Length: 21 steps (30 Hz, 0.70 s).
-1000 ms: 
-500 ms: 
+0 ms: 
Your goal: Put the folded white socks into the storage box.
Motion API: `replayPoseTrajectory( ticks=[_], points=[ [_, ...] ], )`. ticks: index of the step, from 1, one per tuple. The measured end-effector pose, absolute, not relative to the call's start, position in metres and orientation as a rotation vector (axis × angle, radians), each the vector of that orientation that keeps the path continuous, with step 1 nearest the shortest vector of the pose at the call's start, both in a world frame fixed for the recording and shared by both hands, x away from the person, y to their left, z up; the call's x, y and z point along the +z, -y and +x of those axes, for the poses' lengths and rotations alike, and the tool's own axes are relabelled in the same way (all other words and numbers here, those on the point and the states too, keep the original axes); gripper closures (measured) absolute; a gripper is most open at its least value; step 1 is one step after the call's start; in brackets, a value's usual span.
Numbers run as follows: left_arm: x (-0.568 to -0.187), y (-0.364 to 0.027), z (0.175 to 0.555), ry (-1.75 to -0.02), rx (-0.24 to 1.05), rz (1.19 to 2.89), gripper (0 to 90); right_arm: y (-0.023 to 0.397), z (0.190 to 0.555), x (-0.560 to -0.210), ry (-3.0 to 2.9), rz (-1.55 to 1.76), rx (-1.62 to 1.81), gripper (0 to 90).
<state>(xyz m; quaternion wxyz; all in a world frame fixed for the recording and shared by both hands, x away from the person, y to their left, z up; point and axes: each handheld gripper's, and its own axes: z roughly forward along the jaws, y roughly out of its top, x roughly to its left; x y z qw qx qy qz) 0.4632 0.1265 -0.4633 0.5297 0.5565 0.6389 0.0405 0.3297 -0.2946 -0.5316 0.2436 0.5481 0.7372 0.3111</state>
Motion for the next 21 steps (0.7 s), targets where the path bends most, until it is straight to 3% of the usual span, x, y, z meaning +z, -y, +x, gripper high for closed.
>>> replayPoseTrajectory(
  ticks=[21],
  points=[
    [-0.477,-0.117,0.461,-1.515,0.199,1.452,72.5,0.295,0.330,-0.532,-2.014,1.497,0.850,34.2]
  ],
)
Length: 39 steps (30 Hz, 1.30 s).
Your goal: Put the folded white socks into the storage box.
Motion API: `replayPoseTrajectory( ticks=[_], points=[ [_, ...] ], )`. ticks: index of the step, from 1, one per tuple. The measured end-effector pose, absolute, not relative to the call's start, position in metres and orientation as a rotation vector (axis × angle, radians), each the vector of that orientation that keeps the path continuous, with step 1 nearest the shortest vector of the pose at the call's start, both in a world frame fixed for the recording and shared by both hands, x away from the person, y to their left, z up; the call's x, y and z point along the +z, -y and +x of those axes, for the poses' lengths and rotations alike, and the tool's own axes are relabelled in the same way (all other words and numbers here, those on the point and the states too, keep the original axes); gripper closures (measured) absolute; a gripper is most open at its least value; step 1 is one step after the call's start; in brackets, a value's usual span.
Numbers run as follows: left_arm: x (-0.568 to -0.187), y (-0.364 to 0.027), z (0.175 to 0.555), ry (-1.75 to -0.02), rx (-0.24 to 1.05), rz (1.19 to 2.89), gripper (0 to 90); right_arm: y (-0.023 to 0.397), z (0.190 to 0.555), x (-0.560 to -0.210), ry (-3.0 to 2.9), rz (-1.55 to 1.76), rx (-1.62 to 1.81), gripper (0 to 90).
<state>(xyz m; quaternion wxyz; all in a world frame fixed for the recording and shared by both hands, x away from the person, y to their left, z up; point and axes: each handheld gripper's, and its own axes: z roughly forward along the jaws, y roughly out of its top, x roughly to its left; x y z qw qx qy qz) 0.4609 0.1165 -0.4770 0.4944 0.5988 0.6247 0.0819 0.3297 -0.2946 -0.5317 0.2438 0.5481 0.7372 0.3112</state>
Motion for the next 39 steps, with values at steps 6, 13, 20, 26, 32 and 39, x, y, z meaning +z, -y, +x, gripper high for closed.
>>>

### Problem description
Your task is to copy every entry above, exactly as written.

### Result of this exercise
Length: 21 steps (30 Hz, 0.70 s).
-1000 ms: 
-500 ms: 
+0 ms: 
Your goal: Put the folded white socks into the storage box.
Motion API: `replayPoseTrajectory( ticks=[_], points=[ [_, ...] ], )`. ticks: index of the step, from 1, one per tuple. The measured end-effector pose, absolute, not relative to the call's start, position in metres and orientation as a rotation vector (axis × angle, radians), each the vector of that orientation that keeps the path continuous, with step 1 nearest the shortest vector of the pose at the call's start, both in a world frame fixed for the recording and shared by both hands, x away from the person, y to their left, z up; the call's x, y and z point along the +z, -y and +x of those axes, for the poses' lengths and rotations alike, and the tool's own axes are relabelled in the same way (all other words and numbers here, those on the point and the states too, keep the original axes); gripper closures (measured) absolute; a gripper is most open at its least value; step 1 is one step after the call's start; in brackets, a value's usual span.
Numbers run as follows: left_arm: x (-0.568 to -0.187), y (-0.364 to 0.027), z (0.175 to 0.555), ry (-1.75 to -0.02), rx (-0.24 to 1.05), rz (1.19 to 2.89), gripper (0 to 90); right_arm: y (-0.023 to 0.397), z (0.190 to 0.555), x (-0.560 to -0.210), ry (-3.0 to 2.9), rz (-1.55 to 1.76), rx (-1.62 to 1.81), gripper (0 to 90).
<state>(xyz m; quaternion wxyz; all in a world frame fixed for the recording and shared by both hands, x away from the person, y to their left, z up; point and axes: each handheld gripper's, and its own axes: z roughly forward along the jaws, y roughly out of its top, x roughly to its left; x y z qw qx qy qz) 0.4632 0.1265 -0.4633 0.5297 0.5565 0.6389 0.0405 0.3297 -0.2946 -0.5316 0.2436 0.5481 0.7372 0.3111</state>
Motion for the next 21 steps (0.7 s), targets where the path bends most, until it is straight to 3% of the usual span, x, y, z meaning +z, -y, +x, gripper high for closed.
>>> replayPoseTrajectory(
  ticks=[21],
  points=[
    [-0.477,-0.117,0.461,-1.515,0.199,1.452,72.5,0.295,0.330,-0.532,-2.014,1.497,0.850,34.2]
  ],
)
Length: 39 steps (30 Hz, 1.30 s).
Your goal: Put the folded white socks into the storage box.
Motion API: `replayPoseTrajectory( ticks=[_], points=[ [_, ...] ], )`. ticks: index of the step, from 1, one per tuple. The measured end-effector pose, absolute, not relative to the call's start, position in metres and orientation as a rotation vector (axis × angle, radians), each the vector of that orientation that keeps the path continuous, with step 1 nearest the shortest vector of the pose at the call's start, both in a world frame fixed for the recording and shared by both hands, x away from the person, y to their left, z up; the call's x, y and z point along the +z, -y and +x of those axes, for the poses' lengths and rotations alike, and the tool's own axes are relabelled in the same way (all other words and numbers here, those on the point and the states too, keep the original axes); gripper closures (measured) absolute; a gripper is most open at its least value; step 1 is one step after the call's start; in brackets, a value's usual span.
Numbers run as follows: left_arm: x (-0.568 to -0.187), y (-0.364 to 0.027), z (0.175 to 0.555), ry (-1.75 to -0.02), rx (-0.24 to 1.05), rz (1.19 to 2.89), gripper (0 to 90); right_arm: y (-0.023 to 0.397), z (0.190 to 0.555), x (-0.560 to -0.210), ry (-3.0 to 2.9), rz (-1.55 to 1.76), rx (-1.62 to 1.81), gripper (0 to 90).
<state>(xyz m; quaternion wxyz; all in a world frame fixed for the recording and shared by both hands, x away from the person, y to their left, z up; point and axes: each handheld gripper's, and its own axes: z roughly forward along the jaws, y roughly out of its top, x roughly to its left; x y z qw qx qy qz) 0.4609 0.1165 -0.4770 0.4944 0.5988 0.6247 0.0819 0.3297 -0.2946 -0.5317 0.2438 0.5481 0.7372 0.3112</state>
Motion for the next 39 steps, with values at steps 6, 13, 20, 26, 32 and 39, x, y, z meaning +z, -y, +x, gripper high for closed.
>>>

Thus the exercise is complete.